TASK INSTRUCTIONS. Could you copy exactly the lines below, beginning at the line with "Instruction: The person" and stopping after the line with "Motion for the", with no pictures?

AVAILABLE DATA.

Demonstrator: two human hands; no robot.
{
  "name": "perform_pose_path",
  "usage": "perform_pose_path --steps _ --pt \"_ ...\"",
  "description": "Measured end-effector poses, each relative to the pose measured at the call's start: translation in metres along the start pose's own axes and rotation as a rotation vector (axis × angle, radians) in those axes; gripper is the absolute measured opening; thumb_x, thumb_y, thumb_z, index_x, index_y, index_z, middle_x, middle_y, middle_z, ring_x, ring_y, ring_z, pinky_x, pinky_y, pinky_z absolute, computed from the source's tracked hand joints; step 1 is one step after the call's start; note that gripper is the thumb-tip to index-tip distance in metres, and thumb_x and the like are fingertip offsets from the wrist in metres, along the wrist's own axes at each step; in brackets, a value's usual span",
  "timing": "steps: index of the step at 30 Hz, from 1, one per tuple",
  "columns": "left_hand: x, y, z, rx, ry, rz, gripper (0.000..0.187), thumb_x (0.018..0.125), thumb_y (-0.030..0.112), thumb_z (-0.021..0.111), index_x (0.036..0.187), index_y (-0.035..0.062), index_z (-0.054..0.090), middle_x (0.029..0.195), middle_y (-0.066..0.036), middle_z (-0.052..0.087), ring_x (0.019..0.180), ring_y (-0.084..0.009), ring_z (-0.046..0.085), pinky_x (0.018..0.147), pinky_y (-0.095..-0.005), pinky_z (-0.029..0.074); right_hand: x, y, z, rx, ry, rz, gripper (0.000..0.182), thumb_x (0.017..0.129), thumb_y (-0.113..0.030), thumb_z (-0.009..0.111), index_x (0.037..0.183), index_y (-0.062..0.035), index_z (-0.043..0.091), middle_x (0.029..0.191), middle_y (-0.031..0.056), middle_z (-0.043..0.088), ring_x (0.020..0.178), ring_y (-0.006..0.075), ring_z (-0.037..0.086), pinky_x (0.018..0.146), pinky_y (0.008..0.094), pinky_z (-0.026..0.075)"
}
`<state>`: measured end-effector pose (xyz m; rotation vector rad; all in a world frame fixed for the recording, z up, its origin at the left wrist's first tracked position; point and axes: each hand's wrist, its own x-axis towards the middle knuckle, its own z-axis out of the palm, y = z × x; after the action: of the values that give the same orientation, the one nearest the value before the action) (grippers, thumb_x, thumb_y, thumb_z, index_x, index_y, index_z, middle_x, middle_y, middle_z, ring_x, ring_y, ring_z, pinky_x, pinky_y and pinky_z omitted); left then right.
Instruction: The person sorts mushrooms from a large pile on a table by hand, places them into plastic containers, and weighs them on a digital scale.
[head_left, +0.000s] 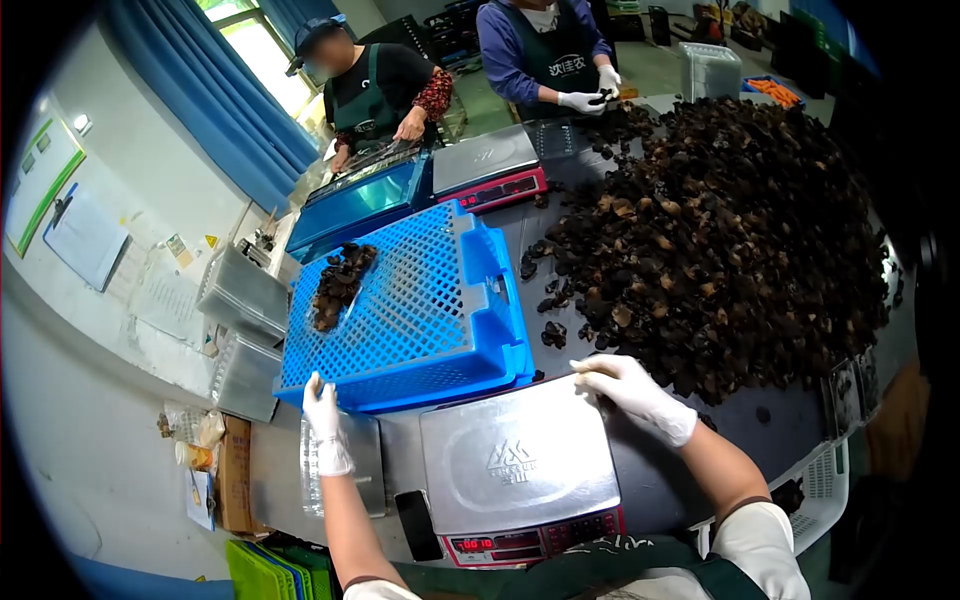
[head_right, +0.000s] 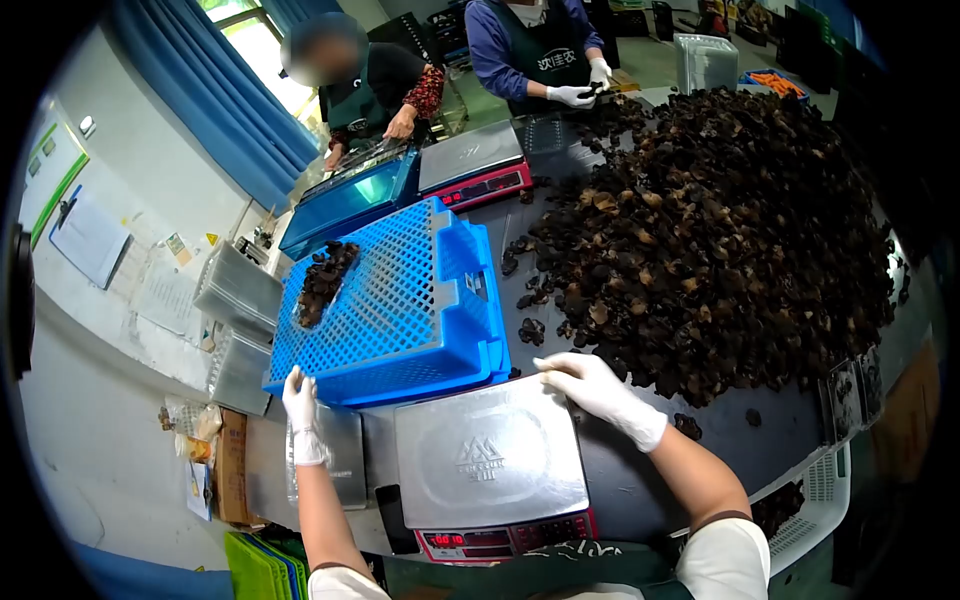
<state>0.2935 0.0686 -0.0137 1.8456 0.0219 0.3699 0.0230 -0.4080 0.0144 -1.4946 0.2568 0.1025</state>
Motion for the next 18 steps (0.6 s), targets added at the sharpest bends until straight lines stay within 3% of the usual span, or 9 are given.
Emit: perform_pose_path --steps 1,5,7,8,10,11,13,15,18 --pt "-0.004 -0.014 -0.017 0.128 -0.014 0.090 0.041 0.089 0.002 0.060 0.129 -0.0032 0.053 0.121 -0.013 0.056 0.104 -0.0199 0.058 0.091 -0.0329 0.048 -0.015 0.004 -0.009 -0.049 0.033 -0.002 0.036 0.093 -0.021 0.059 0.124 -0.0026 0.061 0.096 0.0040 0.068 0.083 0.0064 0.061 0.050 0.0204 0.047" --pt "-0.094 0.041 -0.054 0.875 -0.010 0.236 0.038 0.091 0.017 0.060 0.124 -0.0013 0.056 0.120 -0.021 0.055 0.104 -0.0314 0.058 0.090 -0.0365 0.046 -0.084 0.035 -0.038 -0.033 0.235 0.038 0.030 0.092 -0.017 0.059 0.118 -0.0023 0.064 0.098 0.0013 0.070 0.082 0.0064 0.061 0.059 0.0214 0.048" --pt "-0.115 0.022 -0.077 1.058 0.025 0.290 0.033 0.090 0.022 0.059 0.113 -0.0014 0.062 0.106 -0.022 0.060 0.094 -0.0335 0.060 0.084 -0.0381 0.047 -0.115 0.055 -0.051 0.002 0.313 0.071 0.028 0.092 -0.015 0.058 0.117 -0.0024 0.064 0.096 0.0007 0.070 0.080 0.0058 0.060 0.063 0.0206 0.047" --pt "-0.119 0.017 -0.085 1.058 0.015 0.294 0.033 0.090 0.022 0.059 0.113 -0.0014 0.062 0.106 -0.022 0.060 0.094 -0.0335 0.060 0.084 -0.0381 0.047 -0.130 0.058 -0.052 0.041 0.352 0.088 0.027 0.092 -0.013 0.058 0.115 -0.0009 0.064 0.094 0.0024 0.069 0.078 0.0059 0.058 0.066 0.0205 0.047" --pt "-0.123 0.014 -0.095 0.832 -0.046 -0.164 0.024 0.090 0.020 0.060 0.099 -0.0015 0.067 0.087 -0.019 0.064 0.082 -0.0324 0.062 0.077 -0.0404 0.048 -0.149 0.075 -0.061 0.073 0.382 0.089 0.027 0.092 -0.012 0.057 0.115 0.0001 0.064 0.093 0.0034 0.069 0.078 0.0067 0.058 0.068 0.0211 0.047" --pt "-0.126 0.014 -0.095 0.834 -0.062 -0.162 0.024 0.090 0.020 0.060 0.099 -0.0015 0.067 0.087 -0.019 0.064 0.082 -0.0324 0.062 0.077 -0.0404 0.048 -0.158 0.081 -0.064 0.100 0.409 0.087 0.026 0.092 -0.011 0.057 0.114 0.0011 0.064 0.092 0.0044 0.068 0.078 0.0074 0.058 0.069 0.0216 0.047" --pt "-0.138 0.018 -0.089 0.810 0.016 0.165 0.020 0.089 0.016 0.061 0.088 -0.0012 0.069 0.074 -0.017 0.064 0.072 -0.0324 0.062 0.071 -0.0400 0.048 -0.174 0.083 -0.068 0.081 0.475 0.085 0.025 0.092 -0.008 0.056 0.113 0.0031 0.064 0.090 0.0062 0.068 0.077 0.0092 0.058 0.071 0.0231 0.048" --pt "-0.131 0.004 -0.097 0.807 -0.015 0.147 0.018 0.086 0.013 0.061 0.088 -0.0031 0.069 0.078 -0.017 0.067 0.069 -0.0259 0.061 0.068 -0.0375 0.048 -0.190 0.083 -0.076 0.054 0.543 0.090 0.025 0.092 -0.006 0.056 0.113 0.0039 0.065 0.089 0.0063 0.068 0.077 0.0101 0.059 0.072 0.0243 0.049" --pt "-0.121 0.012 -0.092 0.781 0.001 0.164 0.022 0.085 0.011 0.055 0.073 -0.0058 0.064 0.060 -0.011 0.060 0.056 -0.0153 0.049 0.055 -0.0351 0.041 -0.216 0.095 -0.095 0.022 0.664 0.077 0.026 0.091 -0.007 0.057 0.113 0.0040 0.065 0.090 0.0058 0.068 0.078 0.0098 0.059 0.073 0.0240 0.049"
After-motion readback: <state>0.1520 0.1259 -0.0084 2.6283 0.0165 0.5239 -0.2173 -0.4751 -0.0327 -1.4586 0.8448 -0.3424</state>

ANSWER SPACE.
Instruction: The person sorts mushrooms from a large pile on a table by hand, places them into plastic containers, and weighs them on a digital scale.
[head_left, +0.000s] 
[head_right, +0.000s] 
<state>0.2935 0.0686 -0.0137 1.8456 0.0219 0.3699 0.0230 -0.4080 0.0144 -1.4946 0.2568 0.1025</state>
Motion for the next 18 steps (0.6 s), targets added at the sharpest bends until straight lines stay within 3% of the usual span, or 9 are given.

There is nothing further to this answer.